Room: AAPM ePoster Library
Purpose: To evaluate the dosimetric impact of interfraction anatomical variations on pancreas SBRT.
Methods: We evaluated 10 pancreatic cancer patients treated with SBRT (30–40 Gy in 5 fractions) using daily CT-on-rails image guidance and breath-hold motion management. Planned and delivered doses were compared for the GTV (100% coverage dose and mean dose), as well as the small bowel, duodenum, and stomach (D0.3cc, D3.0cc, V20, and V35). Delivered doses were calculated by: (i) deformably propagating each structure’s planning segmentation to each fraction’s CT-on-rails imageset (adjusted by physician as needed); (ii) re-calculating treatment plan dose on each fraction’s CT-on-rails imageset; (iii) accumulating the 5 fractional DVHs into a single DVH for comparison with the original planned dose. Paired Wilcoxon signed-rank test (p<0.05) was used to analyze differences between planned and accumulated dose metrics. Prior to each fraction, the physician and physicist shifted the couch to align to the GTV or spare OARs, based on planned isodose lines, which were superimposed on daily anatomy.

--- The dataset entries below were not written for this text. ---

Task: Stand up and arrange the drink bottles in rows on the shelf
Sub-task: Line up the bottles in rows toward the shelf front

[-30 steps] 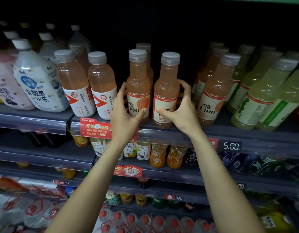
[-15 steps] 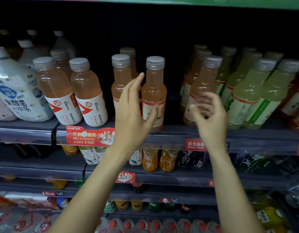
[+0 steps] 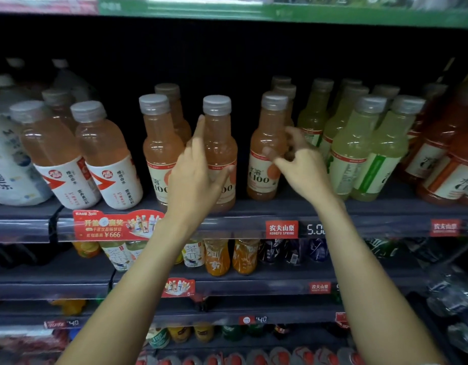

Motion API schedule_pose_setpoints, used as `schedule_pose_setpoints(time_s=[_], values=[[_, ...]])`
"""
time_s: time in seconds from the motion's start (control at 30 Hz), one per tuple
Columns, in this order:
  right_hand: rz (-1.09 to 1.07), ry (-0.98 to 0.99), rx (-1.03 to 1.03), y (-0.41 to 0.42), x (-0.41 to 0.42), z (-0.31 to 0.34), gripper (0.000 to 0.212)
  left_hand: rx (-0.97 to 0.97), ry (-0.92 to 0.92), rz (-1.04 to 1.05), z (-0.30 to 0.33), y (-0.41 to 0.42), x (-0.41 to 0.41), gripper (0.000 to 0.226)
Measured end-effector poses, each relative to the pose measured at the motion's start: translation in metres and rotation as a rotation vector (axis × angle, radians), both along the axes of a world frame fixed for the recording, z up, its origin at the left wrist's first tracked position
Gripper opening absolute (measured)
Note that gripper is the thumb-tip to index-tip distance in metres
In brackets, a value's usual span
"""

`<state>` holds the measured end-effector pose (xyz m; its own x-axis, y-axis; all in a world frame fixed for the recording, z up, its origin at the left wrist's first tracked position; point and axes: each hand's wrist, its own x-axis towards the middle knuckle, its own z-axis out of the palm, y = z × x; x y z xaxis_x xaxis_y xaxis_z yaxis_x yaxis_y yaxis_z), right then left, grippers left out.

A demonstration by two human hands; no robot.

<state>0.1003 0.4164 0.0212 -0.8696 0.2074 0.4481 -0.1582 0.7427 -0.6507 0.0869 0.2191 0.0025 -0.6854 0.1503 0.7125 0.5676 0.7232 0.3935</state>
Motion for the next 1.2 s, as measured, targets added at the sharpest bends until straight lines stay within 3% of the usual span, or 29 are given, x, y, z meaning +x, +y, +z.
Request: schedule_pose_setpoints(time_s=[0.2,0.43,0.7,0.97,1.07,1.2], values=[[0.23,-0.174,-0.133,-0.024,-0.029,0.012,0.057,0.025,-0.009,-0.006,-0.002,-0.001,0.002,0.09],[0.03,-0.037,-0.025,-0.045,-0.058,0.029,0.053,0.001,0.013,0.026,-0.002,-0.001,0.001,0.088],[0.228,-0.065,-0.335,-0.048,-0.069,0.026,0.042,-0.006,0.04,0.042,-0.003,-0.003,0.0,0.087],[0.267,-0.09,-0.29,-0.049,-0.078,0.028,0.029,-0.013,0.096,0.122,-0.007,-0.001,0.0,0.08],[0.271,-0.109,-0.29,-0.05,-0.077,0.03,0.032,-0.001,0.126,0.104,-0.008,-0.003,-0.001,0.072],[0.253,-0.099,-0.382,-0.049,-0.06,0.022,0.038,0.189,0.269,0.097,-0.009,-0.027,0.002,0.046]])
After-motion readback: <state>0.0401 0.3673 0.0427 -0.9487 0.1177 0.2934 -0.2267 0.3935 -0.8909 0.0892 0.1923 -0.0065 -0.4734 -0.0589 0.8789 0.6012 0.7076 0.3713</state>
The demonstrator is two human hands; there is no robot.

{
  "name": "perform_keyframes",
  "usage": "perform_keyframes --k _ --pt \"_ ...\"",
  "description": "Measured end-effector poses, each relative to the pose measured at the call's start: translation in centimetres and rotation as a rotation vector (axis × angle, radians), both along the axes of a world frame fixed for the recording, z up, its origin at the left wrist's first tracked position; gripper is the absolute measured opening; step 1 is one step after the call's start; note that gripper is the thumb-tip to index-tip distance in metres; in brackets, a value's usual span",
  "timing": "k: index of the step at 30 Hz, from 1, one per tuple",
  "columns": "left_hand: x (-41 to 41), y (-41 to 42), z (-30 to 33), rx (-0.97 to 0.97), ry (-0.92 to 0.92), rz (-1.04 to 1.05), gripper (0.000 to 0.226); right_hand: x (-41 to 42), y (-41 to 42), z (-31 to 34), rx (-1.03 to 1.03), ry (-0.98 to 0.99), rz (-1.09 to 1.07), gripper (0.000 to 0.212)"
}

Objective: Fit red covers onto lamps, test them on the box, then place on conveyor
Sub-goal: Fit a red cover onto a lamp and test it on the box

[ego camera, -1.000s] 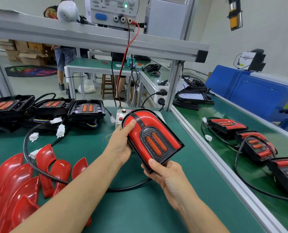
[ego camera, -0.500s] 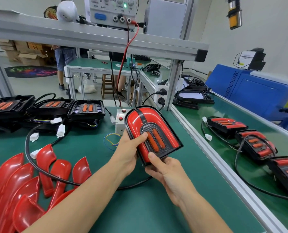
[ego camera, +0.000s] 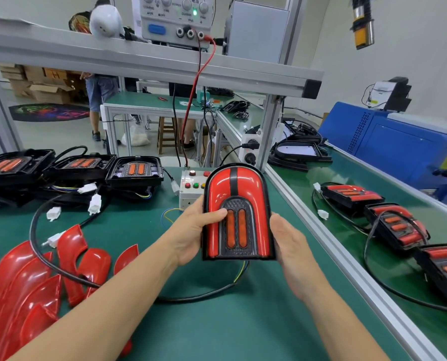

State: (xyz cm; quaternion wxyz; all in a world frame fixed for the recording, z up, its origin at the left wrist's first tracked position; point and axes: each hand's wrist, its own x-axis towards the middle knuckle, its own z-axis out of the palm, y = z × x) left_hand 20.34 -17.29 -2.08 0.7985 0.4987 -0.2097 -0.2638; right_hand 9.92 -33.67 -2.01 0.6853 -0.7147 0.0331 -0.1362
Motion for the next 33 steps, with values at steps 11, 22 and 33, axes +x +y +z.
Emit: perform_keyframes --k 11,22,33 --pt "0.3 -2.8 1.2 0.146 -0.087 0.062 0.028 0.8 1.6 -0.2 0.648 0.039 0.271 0.081" --pt "0.3 -3.2 0.4 0.131 -0.169 0.114 0.03 1.0 1.9 0.2 0.619 0.05 0.316 0.085" --pt "3.5 3.4 5.0 0.745 -0.677 0.847 0.025 1.4 0.9 -0.8 0.66 -0.003 0.145 0.091"
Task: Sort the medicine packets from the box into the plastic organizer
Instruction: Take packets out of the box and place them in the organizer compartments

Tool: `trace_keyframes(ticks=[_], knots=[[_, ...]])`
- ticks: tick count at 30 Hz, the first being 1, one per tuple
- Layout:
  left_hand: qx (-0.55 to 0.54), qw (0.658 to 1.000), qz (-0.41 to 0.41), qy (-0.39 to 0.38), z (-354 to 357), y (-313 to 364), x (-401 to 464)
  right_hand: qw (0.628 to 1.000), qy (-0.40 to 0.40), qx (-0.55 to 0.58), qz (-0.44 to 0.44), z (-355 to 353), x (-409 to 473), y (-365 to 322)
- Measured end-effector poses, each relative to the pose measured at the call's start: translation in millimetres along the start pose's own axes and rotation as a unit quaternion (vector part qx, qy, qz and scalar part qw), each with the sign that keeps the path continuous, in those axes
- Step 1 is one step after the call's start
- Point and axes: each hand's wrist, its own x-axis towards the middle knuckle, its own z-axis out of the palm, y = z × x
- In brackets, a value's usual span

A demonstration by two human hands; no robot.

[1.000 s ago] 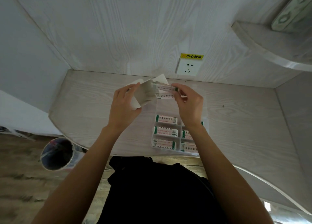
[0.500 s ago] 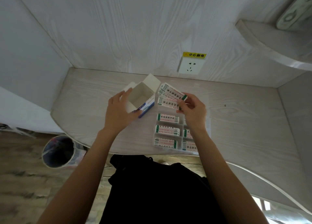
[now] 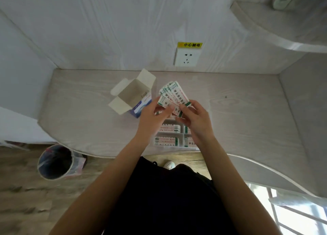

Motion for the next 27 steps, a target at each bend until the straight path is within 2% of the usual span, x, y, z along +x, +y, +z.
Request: trace_keyframes(ticks=[3, 7, 10, 14, 18, 22, 24, 27], knots=[[-0.043, 0.999, -0.026, 0.004, 12, 0, 1, 0.999, -0.001, -0.005, 0.035, -7, -5, 5], [-0.048, 0.997, -0.054, -0.012, 31, -5, 0, 0.996, -0.001, -0.042, 0.080, -22, -13, 13], [-0.035, 0.998, -0.061, -0.004, 39, -9, 1, 0.992, 0.047, -0.109, 0.043, -32, -17, 15], [-0.007, 0.997, -0.065, -0.040, 46, -16, 0, 0.981, 0.088, -0.172, -0.018, -46, -18, 17], [-0.008, 0.997, -0.067, -0.047, 43, -23, -1, 0.981, 0.142, -0.133, -0.018, -61, -7, 18], [-0.044, 0.994, -0.096, -0.014, 33, -27, 1, 0.983, 0.164, -0.085, -0.024, -79, 7, 13], [-0.059, 0.992, -0.108, -0.002, 25, -33, 2, 0.969, 0.170, -0.170, -0.052, -90, 17, 14], [-0.096, 0.989, -0.115, 0.014, 18, -40, 2, 0.916, 0.126, -0.362, -0.118, -103, 34, 14]])
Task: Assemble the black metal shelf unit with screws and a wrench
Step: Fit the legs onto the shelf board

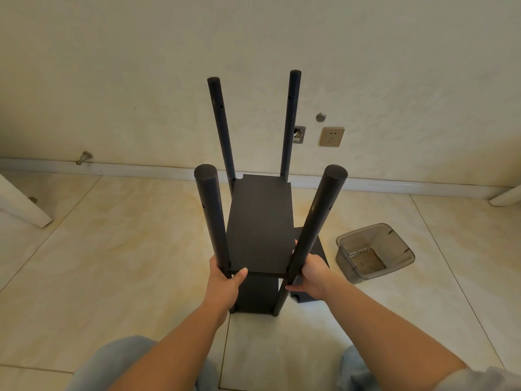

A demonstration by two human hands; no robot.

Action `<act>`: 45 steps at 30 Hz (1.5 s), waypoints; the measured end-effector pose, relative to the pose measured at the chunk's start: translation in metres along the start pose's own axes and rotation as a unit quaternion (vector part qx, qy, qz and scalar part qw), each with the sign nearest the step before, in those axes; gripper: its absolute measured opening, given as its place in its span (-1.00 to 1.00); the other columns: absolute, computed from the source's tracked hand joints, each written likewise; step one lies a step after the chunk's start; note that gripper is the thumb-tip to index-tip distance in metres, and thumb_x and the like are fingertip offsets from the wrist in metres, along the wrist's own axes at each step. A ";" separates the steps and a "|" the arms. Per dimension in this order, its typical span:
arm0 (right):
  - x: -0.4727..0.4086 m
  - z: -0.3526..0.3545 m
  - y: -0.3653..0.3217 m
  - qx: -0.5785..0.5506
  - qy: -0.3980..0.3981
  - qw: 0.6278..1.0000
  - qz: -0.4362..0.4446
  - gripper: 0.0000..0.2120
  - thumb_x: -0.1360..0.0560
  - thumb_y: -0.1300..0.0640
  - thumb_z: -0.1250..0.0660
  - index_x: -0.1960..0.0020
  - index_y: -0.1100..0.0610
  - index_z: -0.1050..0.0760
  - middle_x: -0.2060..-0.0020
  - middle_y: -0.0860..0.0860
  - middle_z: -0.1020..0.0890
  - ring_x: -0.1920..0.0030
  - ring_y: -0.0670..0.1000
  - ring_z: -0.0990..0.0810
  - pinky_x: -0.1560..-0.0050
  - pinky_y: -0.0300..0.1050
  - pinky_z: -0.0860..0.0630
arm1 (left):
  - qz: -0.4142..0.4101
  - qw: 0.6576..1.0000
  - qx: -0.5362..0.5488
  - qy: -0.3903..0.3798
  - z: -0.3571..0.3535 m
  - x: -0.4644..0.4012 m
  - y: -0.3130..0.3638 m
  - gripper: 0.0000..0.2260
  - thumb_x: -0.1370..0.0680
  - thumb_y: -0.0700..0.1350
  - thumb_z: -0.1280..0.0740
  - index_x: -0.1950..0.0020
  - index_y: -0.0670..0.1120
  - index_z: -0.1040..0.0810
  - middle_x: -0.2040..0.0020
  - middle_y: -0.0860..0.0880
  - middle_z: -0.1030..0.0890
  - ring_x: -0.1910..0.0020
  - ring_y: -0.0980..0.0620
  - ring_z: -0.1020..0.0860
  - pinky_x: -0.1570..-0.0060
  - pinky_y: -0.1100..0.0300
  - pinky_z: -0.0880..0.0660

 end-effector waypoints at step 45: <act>0.006 0.001 -0.015 -0.020 0.050 0.997 0.052 -0.72 -0.64 0.12 -0.04 -0.03 0.14 -0.52 0.14 0.10 -0.56 0.07 0.09 -0.53 -0.17 0.02 -0.49 | 0.031 0.996 0.028 0.075 -0.007 0.035 0.007 -0.67 -0.52 -0.18 -0.37 -0.16 -0.05 -0.26 -0.08 -0.04 -0.47 -0.07 -0.05 -0.47 -0.21 0.00 -0.41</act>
Point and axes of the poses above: each hand's wrist, its own x-axis away from the middle knuckle, its own z-axis out of the back of the hand, y = z × x, the point moved 2 cm from there along -x, towards the middle knuckle
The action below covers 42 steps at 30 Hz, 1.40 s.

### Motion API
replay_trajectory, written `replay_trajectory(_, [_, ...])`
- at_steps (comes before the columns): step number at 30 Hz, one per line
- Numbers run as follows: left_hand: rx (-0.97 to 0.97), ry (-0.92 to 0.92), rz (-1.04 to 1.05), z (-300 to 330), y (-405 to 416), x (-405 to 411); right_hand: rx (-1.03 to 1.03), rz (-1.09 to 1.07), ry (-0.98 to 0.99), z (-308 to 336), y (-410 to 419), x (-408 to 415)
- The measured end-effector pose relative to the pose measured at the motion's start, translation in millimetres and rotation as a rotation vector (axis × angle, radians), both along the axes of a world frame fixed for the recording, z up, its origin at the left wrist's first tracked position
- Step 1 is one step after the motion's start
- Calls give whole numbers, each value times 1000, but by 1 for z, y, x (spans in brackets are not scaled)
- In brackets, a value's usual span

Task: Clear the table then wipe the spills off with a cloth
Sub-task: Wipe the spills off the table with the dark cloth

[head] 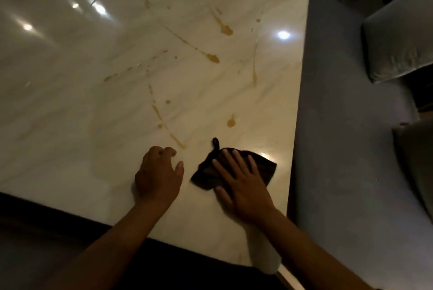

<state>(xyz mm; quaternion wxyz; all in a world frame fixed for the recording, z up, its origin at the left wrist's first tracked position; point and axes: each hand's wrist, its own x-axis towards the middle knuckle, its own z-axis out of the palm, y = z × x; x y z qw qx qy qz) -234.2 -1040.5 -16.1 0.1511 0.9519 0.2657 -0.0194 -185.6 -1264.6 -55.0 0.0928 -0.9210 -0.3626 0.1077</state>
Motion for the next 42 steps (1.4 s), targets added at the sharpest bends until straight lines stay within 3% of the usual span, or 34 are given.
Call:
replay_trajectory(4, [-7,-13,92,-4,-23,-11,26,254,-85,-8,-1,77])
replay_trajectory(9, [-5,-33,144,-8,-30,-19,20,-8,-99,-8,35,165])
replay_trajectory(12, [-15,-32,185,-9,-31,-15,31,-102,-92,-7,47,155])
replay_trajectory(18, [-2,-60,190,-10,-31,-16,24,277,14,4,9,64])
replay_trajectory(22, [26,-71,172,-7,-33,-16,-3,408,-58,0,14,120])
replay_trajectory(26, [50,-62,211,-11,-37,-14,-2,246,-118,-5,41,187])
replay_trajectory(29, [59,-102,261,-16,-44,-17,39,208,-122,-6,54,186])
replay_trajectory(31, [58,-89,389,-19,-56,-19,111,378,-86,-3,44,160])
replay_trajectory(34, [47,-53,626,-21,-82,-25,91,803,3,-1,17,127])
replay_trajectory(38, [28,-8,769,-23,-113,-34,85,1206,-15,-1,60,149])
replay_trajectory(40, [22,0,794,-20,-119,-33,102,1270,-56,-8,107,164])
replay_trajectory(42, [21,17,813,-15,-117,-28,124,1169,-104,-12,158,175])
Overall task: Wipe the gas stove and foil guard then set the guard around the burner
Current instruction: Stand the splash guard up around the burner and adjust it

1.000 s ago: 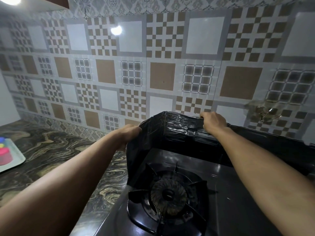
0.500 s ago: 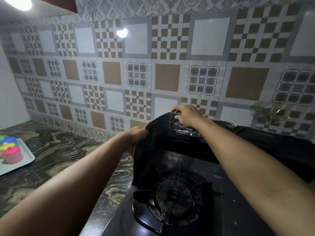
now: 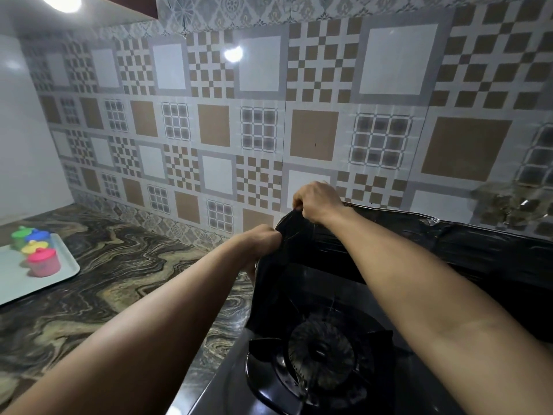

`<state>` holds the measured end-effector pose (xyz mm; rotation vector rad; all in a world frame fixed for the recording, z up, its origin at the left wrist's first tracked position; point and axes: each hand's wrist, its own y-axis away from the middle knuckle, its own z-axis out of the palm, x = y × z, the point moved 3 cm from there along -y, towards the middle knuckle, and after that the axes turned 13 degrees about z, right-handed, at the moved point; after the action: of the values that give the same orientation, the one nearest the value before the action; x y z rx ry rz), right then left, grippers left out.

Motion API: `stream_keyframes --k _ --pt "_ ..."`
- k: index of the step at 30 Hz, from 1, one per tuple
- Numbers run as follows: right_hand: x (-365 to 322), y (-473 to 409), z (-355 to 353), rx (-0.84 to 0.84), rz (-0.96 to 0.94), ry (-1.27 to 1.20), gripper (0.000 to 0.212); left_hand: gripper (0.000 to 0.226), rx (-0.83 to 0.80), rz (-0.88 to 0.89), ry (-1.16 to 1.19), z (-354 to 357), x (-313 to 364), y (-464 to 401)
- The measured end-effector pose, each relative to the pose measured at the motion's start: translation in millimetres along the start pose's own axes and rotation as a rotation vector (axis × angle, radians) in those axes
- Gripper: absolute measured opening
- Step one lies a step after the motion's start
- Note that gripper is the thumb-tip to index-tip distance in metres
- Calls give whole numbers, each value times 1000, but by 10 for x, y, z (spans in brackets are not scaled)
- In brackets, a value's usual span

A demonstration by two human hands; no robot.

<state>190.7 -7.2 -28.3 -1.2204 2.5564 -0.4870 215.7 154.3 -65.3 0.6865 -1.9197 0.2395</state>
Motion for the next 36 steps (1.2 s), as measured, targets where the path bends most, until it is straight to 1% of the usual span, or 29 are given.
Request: stream_keyframes --k 3,6,10,13,15,19,23,25,28,29,33,36 --pt "6 -15 50 40 -43 5 30 19 -4 -4 11 8 -6 -20" --pt "7 -11 78 36 -73 -11 33 23 -31 -19 38 -14 -30 -28" --pt "4 63 32 19 -82 -33 55 41 -72 -42 86 -61 -100 -45" --pt "37 126 -4 14 -70 -35 62 53 -72 -31 124 -89 -131 -18" --pt "80 187 -31 13 -35 -60 64 55 -77 -30 122 -107 -129 64" --pt "179 338 -95 -16 47 -84 61 53 -62 -26 80 -186 -167 224" --pt "233 493 -213 -53 123 -101 56 61 -15 -12 88 -340 -248 320" --pt "201 612 -285 -66 154 -111 53 52 29 18 40 -430 -286 408" --pt "129 800 -315 -99 211 -101 51 19 77 51 -63 -504 -416 490" --pt "94 846 -307 -113 228 -94 51 13 95 53 -80 -515 -464 493" --pt "-38 863 -248 -144 281 -74 51 16 174 126 -136 -543 -529 486" --pt "-110 762 -134 -119 301 5 56 22 212 191 -204 -579 -534 449"
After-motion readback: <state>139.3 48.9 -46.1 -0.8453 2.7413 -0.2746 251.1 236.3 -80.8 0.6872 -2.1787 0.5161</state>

Results: Four patients had small bowel D3.0cc >20% different than planned. However, the mean difference between the planned and delivered D3.0cc was -10.2% (range:-48.1–34.3%). Seven patients received significantly higher delivered duodenum V35 (mean difference=97.5%, range:0–200%, p=0.02). Six patients received higher delivered stomach V20 (mean=69.6%, range:-146.8–200%). Eight patients had delivered OAR doses that exceeded our clinical constraints. For dose of 100% GTV coverage, delivered doses were 6.4% lower (range:-31.7–4.5%). Mean planned and delivered GTV doses were not significantly different (p=0.63). Elevated GI toxicity incidence was not discovered.
Conclusion: Delivered and planned doses can vary greatly for pancreas SBRT treatments. Thus, the use of planned dose for daily image guidance may not be dosimetrically robust for pancreas SBRT treatments. Daily online adaptation could be employed to account for anatomical variations of luminal GI anatomy and optimize SBRT treatments.
Not Applicable / None Entered.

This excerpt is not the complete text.